Dataset records
- Opening Delimiter -

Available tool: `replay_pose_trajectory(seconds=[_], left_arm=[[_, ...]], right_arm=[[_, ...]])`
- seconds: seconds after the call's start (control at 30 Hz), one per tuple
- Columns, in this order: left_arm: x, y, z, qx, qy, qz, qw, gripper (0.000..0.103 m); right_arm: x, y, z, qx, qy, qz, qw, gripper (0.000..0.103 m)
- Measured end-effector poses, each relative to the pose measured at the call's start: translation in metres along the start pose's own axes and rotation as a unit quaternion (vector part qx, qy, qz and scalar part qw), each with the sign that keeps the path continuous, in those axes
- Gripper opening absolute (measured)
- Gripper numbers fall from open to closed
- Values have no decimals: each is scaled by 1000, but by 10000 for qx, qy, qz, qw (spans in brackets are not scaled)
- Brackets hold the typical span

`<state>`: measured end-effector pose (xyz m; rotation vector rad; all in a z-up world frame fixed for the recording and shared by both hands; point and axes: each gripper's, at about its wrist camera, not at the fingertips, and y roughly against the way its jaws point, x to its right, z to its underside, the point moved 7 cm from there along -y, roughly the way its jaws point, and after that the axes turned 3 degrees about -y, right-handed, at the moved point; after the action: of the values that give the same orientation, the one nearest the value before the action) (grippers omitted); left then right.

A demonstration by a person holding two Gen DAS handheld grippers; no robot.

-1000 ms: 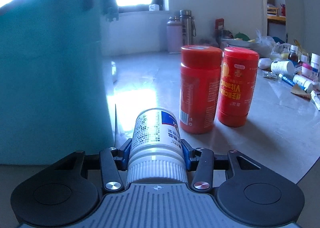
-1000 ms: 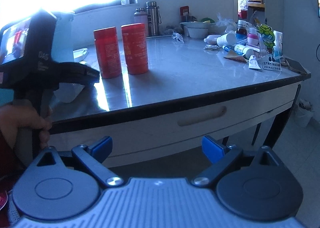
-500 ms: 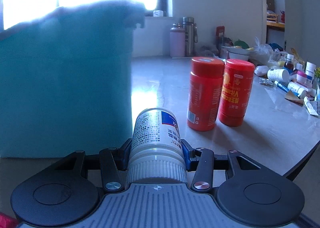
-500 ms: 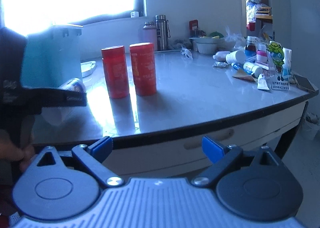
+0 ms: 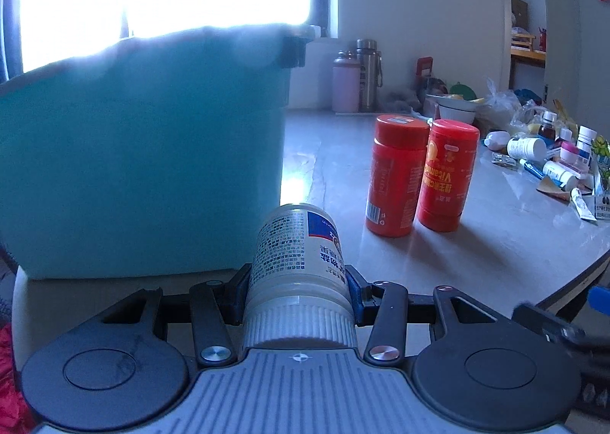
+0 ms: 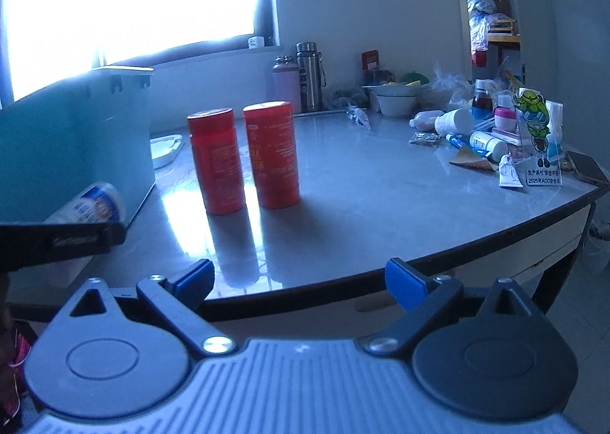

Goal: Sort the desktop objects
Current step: 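Lift the white bottle with the left gripper while the right gripper grasps a red canister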

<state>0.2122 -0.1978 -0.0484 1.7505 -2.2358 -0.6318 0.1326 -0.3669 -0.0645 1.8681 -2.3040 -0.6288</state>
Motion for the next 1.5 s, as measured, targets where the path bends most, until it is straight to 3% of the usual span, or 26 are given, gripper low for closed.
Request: replay_pose_trajectory(seconds=[0.23, 0.43, 1.5], left_arm=[[-1, 12, 7, -49, -17, 3, 10000, 48], [-10, 16, 5, -70, 254, 11, 9997, 48], [-17, 25, -32, 403, 277, -44, 9988, 49]], right_arm=[[3, -15, -11, 60, -11, -34, 10000, 97], [2, -32, -26, 154, 125, -92, 9998, 97], [-22, -121, -64, 32, 350, -363, 9987, 96]])
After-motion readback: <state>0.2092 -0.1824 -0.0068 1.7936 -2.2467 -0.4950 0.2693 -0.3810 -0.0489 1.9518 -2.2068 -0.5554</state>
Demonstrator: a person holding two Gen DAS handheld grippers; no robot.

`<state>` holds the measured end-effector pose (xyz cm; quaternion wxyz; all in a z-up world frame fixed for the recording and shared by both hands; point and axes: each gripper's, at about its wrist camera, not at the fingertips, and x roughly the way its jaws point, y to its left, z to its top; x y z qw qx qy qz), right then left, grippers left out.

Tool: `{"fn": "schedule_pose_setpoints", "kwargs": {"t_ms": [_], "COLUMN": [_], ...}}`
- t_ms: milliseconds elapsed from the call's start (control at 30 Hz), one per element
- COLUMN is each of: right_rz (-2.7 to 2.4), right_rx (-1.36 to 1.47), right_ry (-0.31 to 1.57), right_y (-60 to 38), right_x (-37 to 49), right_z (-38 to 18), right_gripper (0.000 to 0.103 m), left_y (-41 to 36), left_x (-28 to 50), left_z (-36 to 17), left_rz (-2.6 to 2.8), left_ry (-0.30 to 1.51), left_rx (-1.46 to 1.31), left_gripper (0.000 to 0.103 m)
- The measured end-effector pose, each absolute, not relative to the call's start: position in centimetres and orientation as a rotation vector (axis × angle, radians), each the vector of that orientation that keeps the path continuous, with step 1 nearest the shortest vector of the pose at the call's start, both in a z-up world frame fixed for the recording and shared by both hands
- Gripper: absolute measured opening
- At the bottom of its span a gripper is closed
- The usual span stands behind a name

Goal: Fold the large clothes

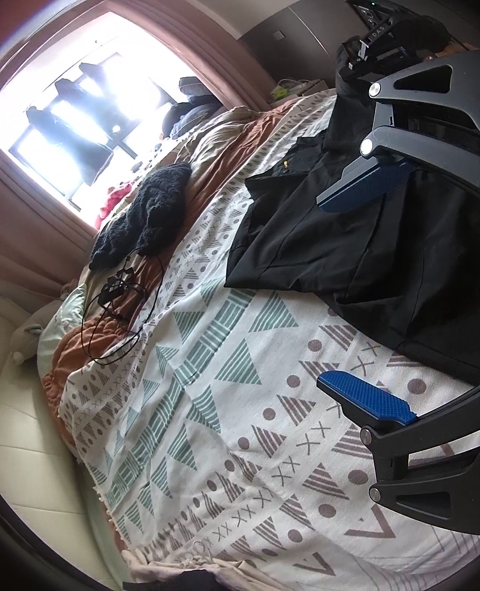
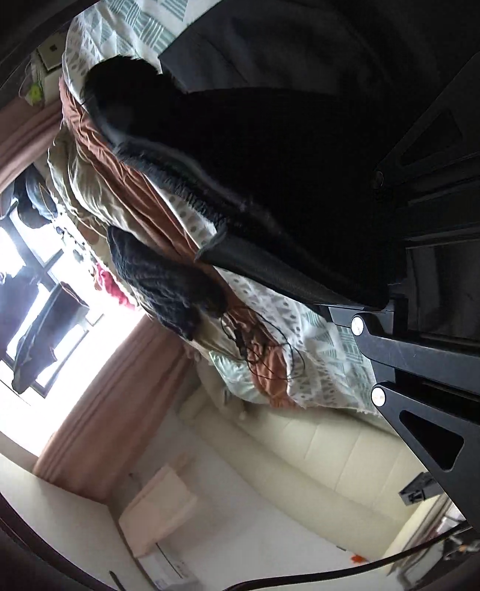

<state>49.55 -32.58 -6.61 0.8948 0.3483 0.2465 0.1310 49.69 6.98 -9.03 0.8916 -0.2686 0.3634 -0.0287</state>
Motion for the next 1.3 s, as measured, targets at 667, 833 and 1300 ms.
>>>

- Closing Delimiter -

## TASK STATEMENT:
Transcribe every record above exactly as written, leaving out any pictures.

## EXERCISE RESPONSE:
Available tool: `replay_pose_trajectory(seconds=[_], left_arm=[[_, ...]], right_arm=[[_, ...]])`
- seconds: seconds after the call's start (control at 30 Hz), one per tuple
- Columns, in this order: left_arm: x, y, z, qx, qy, qz, qw, gripper (0.000..0.103 m); right_arm: x, y, z, qx, qy, qz, qw, gripper (0.000..0.103 m)
- Measured end-effector poses, each relative to the pose measured at the call's start: translation in metres along the start pose's own axes and rotation as a unit quaternion (vector part qx, qy, qz and scalar part qw), each with the sign that keeps the path continuous, in those axes
- Gripper opening absolute (measured)
- Gripper numbers fall from open to closed
- Values have no decimals: each is scaled by 1000, but by 10000 for qx, qy, qz, qw (spans in brackets are not scaled)
- Brackets hold the typical span

`<state>`: measured end-effector pose (xyz m; rotation vector rad; all in a z-up world frame fixed for the recording and shared by both hands; point and axes: each gripper's, at about its wrist camera, not at the fingertips, and y roughly against the way its jaws point, x to its right, z to its underside, the point moved 7 cm from there along -y, roughly the way its jaws point, and after that the axes turned 3 degrees about -y, right-handed, at the moved point; after the action: of the values that give the same orientation, the one nearest the value before the action) (grippers omitted); left then right.

A demonstration by a person holding two Gen DAS handheld grippers; no robot.

-1000 ms: 
-1000 ms: 
-500 ms: 
-500 ms: 
+0 ms: 
+0 ms: 

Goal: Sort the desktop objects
Current step: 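Lift the white bottle with the left gripper while the right gripper grasps a red canister
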
<state>0.2122 -0.1978 -0.0484 1.7505 -2.2358 -0.6318 0.1326 -0.3669 -0.0645 1.8681 -2.3040 -0.6288</state>
Motion for the next 1.5 s, as measured, targets where the path bends most, until it is straight to 3% of the usual span, or 26 are given, gripper low for closed.
Request: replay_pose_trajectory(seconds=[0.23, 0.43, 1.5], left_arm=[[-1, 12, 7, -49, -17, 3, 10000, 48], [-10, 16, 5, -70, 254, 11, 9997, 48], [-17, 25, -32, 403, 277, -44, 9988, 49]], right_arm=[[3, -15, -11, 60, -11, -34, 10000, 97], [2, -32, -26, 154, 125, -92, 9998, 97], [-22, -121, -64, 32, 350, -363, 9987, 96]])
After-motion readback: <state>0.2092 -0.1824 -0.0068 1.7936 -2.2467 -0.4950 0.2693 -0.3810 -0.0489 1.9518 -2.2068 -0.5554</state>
Demonstrator: a person holding two Gen DAS handheld grippers; no robot.

`<state>` holds the measured end-effector pose (xyz cm; quaternion wxyz; all in a z-up world frame fixed for the recording and shared by both hands; point and axes: each gripper's, at about its wrist camera, not at the fingertips, and x roughly the way its jaws point, y to its left, z to its top; x y z qw qx qy qz), right then left, grippers left out.

Tool: `{"fn": "schedule_pose_setpoints", "kwargs": {"t_ms": [_], "COLUMN": [_], ...}}`
- t_ms: milliseconds elapsed from the call's start (control at 30 Hz), one per element
- COLUMN is each of: right_rz (-2.7 to 2.4), right_rx (-1.36 to 1.47), right_ry (-0.31 to 1.57), right_y (-60 to 38), right_x (-37 to 49), right_z (-38 to 18), right_gripper (0.000 to 0.103 m), left_y (-41 to 36), left_x (-28 to 50), left_z (-36 to 17), left_rz (-2.6 to 2.8), left_ry (-0.30 to 1.51), left_rx (-1.46 to 1.31), left_gripper (0.000 to 0.103 m)
- The measured end-effector pose, each absolute, not relative to the call's start: position in centimetres and orientation as a rotation vector (axis × angle, radians), each the vector of that orientation that keeps the path continuous, with step 1 nearest the shortest vector of the pose at the call's start, both in a z-up world frame fixed for the recording and shared by both hands
- Gripper: absolute measured opening
- At the bottom of its span a gripper is closed
- The usual span stands behind a name

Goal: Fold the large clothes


<state>49.55 -32.58 -6.61 0.8948 0.3483 0.2465 0.1310 49.69 6.98 -9.03 0.8916 -0.2686 0.3634 -0.0287</state>
Motion for the next 1.3 s, as measured, targets at 667, 833 and 1300 ms.
>>>

No more work remains in this exercise.